# TASK OBJECTIVE:
Starting with the line that contains "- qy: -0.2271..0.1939" and stopping after the line that contains "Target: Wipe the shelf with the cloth", copy the entries below exactly. Include nothing else.

# TASK INPUTS:
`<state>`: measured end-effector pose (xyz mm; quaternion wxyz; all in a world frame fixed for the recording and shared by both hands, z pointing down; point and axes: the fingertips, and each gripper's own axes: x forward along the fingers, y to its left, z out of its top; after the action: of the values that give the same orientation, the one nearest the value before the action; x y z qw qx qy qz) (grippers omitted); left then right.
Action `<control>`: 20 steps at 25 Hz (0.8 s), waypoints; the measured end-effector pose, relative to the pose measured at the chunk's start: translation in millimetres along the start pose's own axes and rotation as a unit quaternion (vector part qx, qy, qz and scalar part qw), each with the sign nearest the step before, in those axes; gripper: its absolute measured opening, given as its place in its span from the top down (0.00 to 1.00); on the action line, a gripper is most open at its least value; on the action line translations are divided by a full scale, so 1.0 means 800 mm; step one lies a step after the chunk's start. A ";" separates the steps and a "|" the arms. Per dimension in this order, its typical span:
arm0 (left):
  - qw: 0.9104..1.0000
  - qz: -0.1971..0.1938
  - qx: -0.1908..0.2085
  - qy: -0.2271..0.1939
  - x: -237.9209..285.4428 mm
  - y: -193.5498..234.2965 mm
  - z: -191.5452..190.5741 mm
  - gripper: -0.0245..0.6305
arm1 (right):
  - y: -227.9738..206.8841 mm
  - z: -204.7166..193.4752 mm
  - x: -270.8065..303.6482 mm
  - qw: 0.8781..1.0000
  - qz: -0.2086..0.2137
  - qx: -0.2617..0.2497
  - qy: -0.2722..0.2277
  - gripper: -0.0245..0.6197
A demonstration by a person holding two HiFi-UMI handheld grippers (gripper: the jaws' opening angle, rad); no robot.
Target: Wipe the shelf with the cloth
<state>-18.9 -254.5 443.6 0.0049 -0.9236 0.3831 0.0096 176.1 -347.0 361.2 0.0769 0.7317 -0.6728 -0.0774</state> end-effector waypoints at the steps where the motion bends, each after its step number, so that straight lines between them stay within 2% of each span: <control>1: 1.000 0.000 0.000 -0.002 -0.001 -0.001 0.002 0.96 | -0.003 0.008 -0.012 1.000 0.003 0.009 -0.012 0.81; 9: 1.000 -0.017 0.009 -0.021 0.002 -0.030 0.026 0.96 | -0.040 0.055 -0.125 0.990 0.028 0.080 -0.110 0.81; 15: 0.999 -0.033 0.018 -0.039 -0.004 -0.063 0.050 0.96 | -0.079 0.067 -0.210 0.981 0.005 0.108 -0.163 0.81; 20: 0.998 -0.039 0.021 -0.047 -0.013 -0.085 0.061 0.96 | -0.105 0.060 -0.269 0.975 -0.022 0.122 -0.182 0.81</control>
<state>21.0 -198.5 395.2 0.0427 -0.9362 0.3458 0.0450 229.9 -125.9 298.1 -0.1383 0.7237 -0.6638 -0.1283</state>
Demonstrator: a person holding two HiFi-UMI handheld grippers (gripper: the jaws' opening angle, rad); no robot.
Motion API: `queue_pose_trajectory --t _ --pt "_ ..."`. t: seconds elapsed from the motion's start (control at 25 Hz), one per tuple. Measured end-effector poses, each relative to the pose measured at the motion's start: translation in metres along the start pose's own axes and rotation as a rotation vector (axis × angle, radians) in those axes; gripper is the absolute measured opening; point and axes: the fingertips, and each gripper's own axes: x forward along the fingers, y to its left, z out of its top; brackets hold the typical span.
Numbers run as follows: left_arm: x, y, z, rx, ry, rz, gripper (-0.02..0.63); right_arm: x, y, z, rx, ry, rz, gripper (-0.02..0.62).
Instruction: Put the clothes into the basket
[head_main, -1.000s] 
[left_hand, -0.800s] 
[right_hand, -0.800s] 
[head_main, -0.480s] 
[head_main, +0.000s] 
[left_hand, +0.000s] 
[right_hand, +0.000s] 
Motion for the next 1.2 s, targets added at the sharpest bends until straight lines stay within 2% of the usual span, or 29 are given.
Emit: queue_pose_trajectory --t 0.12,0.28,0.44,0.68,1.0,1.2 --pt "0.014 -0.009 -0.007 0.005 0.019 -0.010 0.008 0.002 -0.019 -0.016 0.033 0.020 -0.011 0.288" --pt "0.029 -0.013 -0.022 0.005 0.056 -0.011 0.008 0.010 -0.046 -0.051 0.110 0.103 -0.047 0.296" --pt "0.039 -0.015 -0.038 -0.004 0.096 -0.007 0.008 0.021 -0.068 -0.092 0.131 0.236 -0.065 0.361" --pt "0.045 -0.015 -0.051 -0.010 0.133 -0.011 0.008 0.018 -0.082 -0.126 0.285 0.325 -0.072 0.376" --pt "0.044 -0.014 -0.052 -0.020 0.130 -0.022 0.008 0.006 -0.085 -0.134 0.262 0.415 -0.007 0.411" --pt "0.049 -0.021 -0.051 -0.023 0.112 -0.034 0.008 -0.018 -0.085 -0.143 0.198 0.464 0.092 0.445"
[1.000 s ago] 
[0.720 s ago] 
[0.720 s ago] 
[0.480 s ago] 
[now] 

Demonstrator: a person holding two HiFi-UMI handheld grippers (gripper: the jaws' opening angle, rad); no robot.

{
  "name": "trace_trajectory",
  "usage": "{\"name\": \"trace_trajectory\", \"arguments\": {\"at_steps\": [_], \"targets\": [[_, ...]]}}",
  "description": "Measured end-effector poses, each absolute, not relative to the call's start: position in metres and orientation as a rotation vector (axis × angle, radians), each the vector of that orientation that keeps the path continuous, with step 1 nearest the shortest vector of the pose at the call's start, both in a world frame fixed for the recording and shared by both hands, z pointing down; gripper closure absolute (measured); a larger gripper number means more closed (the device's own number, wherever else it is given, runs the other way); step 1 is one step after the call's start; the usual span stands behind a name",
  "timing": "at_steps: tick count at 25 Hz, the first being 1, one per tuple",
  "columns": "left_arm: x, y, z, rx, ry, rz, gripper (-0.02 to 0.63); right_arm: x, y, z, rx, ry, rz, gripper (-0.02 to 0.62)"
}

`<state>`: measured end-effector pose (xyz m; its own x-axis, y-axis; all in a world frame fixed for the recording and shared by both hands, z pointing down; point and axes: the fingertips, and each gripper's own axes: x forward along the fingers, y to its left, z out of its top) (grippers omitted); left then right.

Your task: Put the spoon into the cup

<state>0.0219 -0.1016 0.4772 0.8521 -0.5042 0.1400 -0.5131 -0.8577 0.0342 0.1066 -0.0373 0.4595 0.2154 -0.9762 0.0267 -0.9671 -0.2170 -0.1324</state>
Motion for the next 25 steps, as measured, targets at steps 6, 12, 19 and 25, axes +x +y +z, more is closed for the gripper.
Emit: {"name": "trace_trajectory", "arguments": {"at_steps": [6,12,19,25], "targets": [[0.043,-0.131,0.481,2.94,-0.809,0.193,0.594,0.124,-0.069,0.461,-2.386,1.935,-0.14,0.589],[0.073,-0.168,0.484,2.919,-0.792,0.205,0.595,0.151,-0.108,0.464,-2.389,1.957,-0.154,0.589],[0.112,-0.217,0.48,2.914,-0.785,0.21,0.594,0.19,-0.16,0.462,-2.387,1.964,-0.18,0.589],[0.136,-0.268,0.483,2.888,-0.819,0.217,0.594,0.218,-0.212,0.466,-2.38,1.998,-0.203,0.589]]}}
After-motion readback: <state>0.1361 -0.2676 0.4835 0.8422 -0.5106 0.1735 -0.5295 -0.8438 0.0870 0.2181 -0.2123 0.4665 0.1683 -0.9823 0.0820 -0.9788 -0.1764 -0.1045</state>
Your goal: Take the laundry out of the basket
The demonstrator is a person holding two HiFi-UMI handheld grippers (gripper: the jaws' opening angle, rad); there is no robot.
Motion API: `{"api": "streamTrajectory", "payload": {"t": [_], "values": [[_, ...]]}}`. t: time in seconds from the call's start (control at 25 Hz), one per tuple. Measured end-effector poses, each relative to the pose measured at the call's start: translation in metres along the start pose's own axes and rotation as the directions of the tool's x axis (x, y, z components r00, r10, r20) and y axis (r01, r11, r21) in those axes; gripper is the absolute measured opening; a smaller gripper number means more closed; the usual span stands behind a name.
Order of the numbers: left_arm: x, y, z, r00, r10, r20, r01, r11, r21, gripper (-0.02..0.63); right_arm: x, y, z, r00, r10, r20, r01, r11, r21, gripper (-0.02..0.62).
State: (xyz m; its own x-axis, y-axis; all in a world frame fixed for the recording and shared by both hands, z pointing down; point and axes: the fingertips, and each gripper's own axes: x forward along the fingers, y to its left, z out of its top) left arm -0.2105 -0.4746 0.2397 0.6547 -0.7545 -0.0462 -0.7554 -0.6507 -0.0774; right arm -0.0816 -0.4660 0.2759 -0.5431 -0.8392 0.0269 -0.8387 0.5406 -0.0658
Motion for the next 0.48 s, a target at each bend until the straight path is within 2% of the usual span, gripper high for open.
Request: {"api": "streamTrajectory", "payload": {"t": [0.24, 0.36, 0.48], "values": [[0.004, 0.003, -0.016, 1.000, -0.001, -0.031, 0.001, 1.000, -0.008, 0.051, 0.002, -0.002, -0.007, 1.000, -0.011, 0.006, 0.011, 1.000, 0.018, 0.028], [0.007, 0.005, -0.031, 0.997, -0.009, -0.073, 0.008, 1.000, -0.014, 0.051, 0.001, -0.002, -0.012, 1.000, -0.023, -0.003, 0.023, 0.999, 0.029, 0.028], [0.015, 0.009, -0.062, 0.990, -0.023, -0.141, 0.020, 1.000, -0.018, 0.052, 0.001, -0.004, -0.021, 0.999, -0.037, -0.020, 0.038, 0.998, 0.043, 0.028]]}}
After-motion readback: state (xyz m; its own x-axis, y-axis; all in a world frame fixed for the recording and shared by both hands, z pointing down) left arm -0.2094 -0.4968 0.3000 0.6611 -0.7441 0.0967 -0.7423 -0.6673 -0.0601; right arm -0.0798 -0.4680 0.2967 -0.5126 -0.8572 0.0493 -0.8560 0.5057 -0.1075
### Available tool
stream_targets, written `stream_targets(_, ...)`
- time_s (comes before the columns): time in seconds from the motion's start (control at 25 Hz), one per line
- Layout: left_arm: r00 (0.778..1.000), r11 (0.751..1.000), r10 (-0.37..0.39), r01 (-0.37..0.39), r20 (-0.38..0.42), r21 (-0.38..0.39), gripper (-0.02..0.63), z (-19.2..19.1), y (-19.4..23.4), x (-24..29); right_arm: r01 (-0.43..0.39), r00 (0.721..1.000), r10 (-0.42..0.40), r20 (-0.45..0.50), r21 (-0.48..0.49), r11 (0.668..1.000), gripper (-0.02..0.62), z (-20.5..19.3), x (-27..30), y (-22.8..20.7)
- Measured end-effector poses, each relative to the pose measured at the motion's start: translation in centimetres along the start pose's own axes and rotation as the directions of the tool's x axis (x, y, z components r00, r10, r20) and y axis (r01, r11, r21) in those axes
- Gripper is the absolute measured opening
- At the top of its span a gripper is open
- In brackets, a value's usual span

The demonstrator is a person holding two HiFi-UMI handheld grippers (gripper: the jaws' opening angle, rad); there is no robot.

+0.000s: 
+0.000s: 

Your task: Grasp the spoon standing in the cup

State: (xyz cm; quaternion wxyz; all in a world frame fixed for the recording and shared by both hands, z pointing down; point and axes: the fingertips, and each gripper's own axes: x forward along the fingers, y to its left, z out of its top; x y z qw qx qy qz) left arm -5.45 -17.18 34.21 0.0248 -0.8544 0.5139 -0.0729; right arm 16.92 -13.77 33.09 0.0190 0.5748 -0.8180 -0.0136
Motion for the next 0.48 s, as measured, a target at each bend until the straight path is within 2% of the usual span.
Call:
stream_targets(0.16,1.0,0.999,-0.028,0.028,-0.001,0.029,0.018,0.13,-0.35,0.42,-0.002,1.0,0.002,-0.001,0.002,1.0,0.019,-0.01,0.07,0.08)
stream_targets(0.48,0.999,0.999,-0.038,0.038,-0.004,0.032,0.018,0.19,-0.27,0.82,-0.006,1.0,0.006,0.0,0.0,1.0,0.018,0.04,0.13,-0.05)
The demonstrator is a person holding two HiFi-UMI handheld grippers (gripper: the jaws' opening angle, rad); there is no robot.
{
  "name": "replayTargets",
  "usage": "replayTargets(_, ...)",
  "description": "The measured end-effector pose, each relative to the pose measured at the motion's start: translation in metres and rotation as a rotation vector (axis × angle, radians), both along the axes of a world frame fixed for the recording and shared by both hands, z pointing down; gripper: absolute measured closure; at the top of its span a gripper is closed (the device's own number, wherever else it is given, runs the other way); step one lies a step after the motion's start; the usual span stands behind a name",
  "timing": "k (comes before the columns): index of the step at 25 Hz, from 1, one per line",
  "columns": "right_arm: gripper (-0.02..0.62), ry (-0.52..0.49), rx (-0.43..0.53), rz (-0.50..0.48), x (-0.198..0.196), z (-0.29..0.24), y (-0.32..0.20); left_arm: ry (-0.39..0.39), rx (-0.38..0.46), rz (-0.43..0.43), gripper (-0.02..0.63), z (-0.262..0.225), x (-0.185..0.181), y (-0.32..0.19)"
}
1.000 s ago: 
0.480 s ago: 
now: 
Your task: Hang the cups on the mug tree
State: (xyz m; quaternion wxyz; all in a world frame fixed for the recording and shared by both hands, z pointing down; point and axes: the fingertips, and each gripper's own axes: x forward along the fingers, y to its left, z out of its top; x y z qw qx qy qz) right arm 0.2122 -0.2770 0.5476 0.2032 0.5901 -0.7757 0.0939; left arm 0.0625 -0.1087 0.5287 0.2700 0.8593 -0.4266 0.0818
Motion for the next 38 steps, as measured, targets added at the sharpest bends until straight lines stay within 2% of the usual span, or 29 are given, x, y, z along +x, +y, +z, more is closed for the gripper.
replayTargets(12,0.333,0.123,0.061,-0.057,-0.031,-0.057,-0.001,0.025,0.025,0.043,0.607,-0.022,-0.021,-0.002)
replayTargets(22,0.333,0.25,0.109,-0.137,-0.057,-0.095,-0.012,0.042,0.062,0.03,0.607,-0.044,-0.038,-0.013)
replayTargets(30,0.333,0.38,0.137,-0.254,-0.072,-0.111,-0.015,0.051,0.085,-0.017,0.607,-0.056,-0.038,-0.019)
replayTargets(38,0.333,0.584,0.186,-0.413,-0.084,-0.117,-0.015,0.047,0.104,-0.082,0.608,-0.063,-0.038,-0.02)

# RESULT OF THE EXERCISE:
  - qy: -0.2271..0.1939
  - x: -237.9209..285.4428 mm
  - y: -193.5498..234.2965 mm
  - z: -191.5452..190.5741 mm
  - gripper: -0.0245..0.6305
arm1 (right):
  - y: -227.9738..206.8841 mm
  - z: -204.7166..193.4752 mm
  - x: -270.8065..303.6482 mm
  - qw: 0.8781..1.0000
  - qz: -0.2086..0.2137
  - qx: -0.2617..0.2497
  - qy: -0.2722..0.2277
  - gripper: -0.0245..0.6197
A demonstration by a person holding two HiFi-UMI handheld grippers (gripper: the jaws' opening angle, rad); no robot.
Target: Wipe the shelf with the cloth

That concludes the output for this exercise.